Search code examples
sqlhadoopjoinapache-pig

Computing the sum in a joined table in Apache Pig


I load the following three tables from Hive:

books   = LOAD 'books'   USING org.apache.hive.hcatalog.pig.HCatLoader() AS (isbn_b: chararray, booktitle: chararray, author: chararray, pubyear: chararray, publisher: chararray, urls: chararray, urlm: chararray, urll: chararray);
users   = LOAD 'users'   USING org.apache.hive.hcatalog.pig.HCatLoader() AS (id_u: chararray, location: chararray, age: chararray);
ratings = LOAD 'ratings' USING org.apache.hive.hcatalog.pig.HCatLoader() AS (id_r: chararray, isbn_r: chararray, rating: chararray);

and I join and group them as follows:

OnISBN    = JOIN  ratings BY isbn_r, books BY isbn_b;
total     = JOIN  OnISBN  BY id_r, users BY id_u;
loc_group = GROUP total   BY location;

When I run the command:

final = FOREACH loc_group GENERATE
            group as location,
            COUNT(total) as rec_num,
            SUM(total.rating) as book_rating_sum;

I get a Could not infer the matching function for org.apache.pig.builtin.SUM as multiple or none of them fit. Please use an explicit cast. error. I think this is because in the SUM statement I am not referring correctly to the rating but this is because I am a novice in Pig. What I would like as output is something in the following format:

(location, counts, sum of ratings score over that location)

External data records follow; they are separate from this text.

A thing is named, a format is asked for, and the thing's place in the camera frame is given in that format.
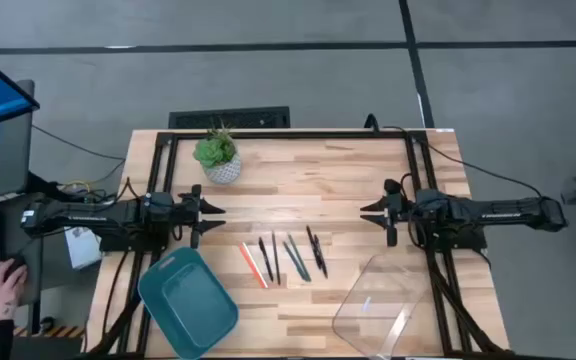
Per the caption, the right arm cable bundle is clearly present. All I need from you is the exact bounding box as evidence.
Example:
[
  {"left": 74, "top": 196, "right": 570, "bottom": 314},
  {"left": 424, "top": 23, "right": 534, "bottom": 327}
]
[{"left": 425, "top": 247, "right": 507, "bottom": 355}]

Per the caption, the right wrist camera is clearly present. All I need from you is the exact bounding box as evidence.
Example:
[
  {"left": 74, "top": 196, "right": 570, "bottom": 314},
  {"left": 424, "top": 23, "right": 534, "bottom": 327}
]
[{"left": 416, "top": 188, "right": 452, "bottom": 216}]

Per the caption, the black floor vent grate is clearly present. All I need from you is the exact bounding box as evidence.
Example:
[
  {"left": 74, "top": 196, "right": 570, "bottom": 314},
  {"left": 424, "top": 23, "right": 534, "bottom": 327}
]
[{"left": 168, "top": 105, "right": 291, "bottom": 130}]

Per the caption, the teal plastic tray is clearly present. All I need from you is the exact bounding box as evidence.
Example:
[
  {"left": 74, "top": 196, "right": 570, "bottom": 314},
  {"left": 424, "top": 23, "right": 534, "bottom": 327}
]
[{"left": 137, "top": 246, "right": 240, "bottom": 360}]

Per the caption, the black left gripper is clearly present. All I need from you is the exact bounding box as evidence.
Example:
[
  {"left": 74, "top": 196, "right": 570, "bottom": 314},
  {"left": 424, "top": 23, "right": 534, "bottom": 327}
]
[{"left": 175, "top": 183, "right": 228, "bottom": 250}]

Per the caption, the white paper booklet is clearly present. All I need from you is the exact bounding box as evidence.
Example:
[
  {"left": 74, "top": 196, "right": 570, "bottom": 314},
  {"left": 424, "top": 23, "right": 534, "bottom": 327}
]
[{"left": 63, "top": 225, "right": 104, "bottom": 271}]

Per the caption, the green pencil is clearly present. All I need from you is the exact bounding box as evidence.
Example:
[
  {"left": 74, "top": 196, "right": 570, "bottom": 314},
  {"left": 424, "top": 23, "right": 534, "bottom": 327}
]
[{"left": 287, "top": 233, "right": 313, "bottom": 282}]

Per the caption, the black power cable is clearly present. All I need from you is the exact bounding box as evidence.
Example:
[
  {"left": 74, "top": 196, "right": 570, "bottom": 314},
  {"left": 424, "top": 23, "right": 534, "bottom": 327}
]
[{"left": 365, "top": 113, "right": 544, "bottom": 199}]

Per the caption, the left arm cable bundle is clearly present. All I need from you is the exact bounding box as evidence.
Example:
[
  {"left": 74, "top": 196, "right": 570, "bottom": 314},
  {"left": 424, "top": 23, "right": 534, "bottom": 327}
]
[{"left": 85, "top": 249, "right": 142, "bottom": 357}]

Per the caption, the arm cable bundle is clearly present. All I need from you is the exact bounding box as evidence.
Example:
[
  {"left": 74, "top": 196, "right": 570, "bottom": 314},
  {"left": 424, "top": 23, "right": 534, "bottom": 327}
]
[
  {"left": 425, "top": 247, "right": 507, "bottom": 355},
  {"left": 85, "top": 249, "right": 142, "bottom": 357}
]

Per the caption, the black pen with scale print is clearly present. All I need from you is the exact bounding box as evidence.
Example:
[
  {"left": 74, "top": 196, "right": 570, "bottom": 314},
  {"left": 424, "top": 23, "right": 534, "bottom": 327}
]
[{"left": 258, "top": 237, "right": 275, "bottom": 283}]

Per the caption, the clear plastic bin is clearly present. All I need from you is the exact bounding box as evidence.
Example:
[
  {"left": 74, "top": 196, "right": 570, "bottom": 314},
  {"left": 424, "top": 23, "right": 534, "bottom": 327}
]
[{"left": 331, "top": 253, "right": 432, "bottom": 360}]

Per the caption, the black computer mouse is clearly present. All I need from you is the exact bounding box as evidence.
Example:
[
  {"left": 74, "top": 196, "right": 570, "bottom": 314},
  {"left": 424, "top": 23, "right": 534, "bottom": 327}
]
[{"left": 1, "top": 255, "right": 28, "bottom": 281}]

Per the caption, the yellow black hazard strip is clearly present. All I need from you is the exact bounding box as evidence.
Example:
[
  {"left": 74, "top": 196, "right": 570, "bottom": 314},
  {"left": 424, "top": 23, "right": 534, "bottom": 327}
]
[{"left": 0, "top": 323, "right": 87, "bottom": 339}]

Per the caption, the person's hand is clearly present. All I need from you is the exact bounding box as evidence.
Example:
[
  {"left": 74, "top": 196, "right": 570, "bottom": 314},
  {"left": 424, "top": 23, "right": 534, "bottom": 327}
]
[{"left": 0, "top": 258, "right": 29, "bottom": 324}]

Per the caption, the grey side desk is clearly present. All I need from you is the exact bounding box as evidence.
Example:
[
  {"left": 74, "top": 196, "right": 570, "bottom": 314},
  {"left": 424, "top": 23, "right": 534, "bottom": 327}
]
[{"left": 0, "top": 192, "right": 45, "bottom": 321}]

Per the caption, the blue pen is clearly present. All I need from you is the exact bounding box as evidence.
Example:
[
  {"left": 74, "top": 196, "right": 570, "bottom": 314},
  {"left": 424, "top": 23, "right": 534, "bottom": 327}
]
[{"left": 282, "top": 241, "right": 310, "bottom": 283}]

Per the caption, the thin black floor cable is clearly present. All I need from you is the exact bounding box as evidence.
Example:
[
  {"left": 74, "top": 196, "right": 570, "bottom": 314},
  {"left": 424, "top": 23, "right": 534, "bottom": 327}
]
[{"left": 31, "top": 124, "right": 127, "bottom": 162}]

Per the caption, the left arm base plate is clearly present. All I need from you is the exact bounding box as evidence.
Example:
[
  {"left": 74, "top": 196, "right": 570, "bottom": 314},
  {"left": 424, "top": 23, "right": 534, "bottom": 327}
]
[{"left": 98, "top": 232, "right": 170, "bottom": 254}]

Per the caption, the yellow cable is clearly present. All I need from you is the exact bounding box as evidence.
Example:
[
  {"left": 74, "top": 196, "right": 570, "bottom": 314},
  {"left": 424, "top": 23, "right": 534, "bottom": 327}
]
[{"left": 60, "top": 179, "right": 93, "bottom": 195}]

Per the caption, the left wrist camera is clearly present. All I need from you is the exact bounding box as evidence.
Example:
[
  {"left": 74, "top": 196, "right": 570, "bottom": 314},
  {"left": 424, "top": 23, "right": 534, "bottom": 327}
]
[{"left": 141, "top": 192, "right": 175, "bottom": 221}]

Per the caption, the black pencil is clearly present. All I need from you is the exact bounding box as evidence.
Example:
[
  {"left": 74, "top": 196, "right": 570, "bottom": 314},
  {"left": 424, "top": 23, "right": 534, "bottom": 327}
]
[{"left": 271, "top": 230, "right": 282, "bottom": 287}]

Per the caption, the succulent in patterned pot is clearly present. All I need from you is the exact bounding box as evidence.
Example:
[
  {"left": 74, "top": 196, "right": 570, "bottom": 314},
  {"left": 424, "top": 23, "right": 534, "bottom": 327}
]
[{"left": 192, "top": 119, "right": 243, "bottom": 185}]

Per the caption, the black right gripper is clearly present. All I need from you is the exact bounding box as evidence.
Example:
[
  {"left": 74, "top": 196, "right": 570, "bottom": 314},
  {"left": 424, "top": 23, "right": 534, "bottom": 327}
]
[{"left": 360, "top": 178, "right": 417, "bottom": 247}]

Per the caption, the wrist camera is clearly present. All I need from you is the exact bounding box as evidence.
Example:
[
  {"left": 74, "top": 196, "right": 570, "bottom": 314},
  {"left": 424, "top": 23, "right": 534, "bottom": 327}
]
[
  {"left": 416, "top": 188, "right": 452, "bottom": 216},
  {"left": 141, "top": 192, "right": 175, "bottom": 221}
]

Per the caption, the orange pencil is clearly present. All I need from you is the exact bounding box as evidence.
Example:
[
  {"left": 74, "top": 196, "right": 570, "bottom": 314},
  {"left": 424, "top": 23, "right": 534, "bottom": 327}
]
[{"left": 238, "top": 242, "right": 268, "bottom": 290}]

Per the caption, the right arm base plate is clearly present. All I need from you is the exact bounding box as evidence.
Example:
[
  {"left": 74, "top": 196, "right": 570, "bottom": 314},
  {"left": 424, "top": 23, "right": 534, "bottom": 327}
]
[{"left": 415, "top": 227, "right": 488, "bottom": 252}]

I know this is something really small but I have been fighting with this for some time and I am stuck. I would appreciate some help.


Solution

  • Your ratings are chararrays, but SUM needs numeric input. Either read it as a numeric type in your LOAD statement, e.g. rating: float, or cast it in your summation, e.g. SUM((float)total.rating).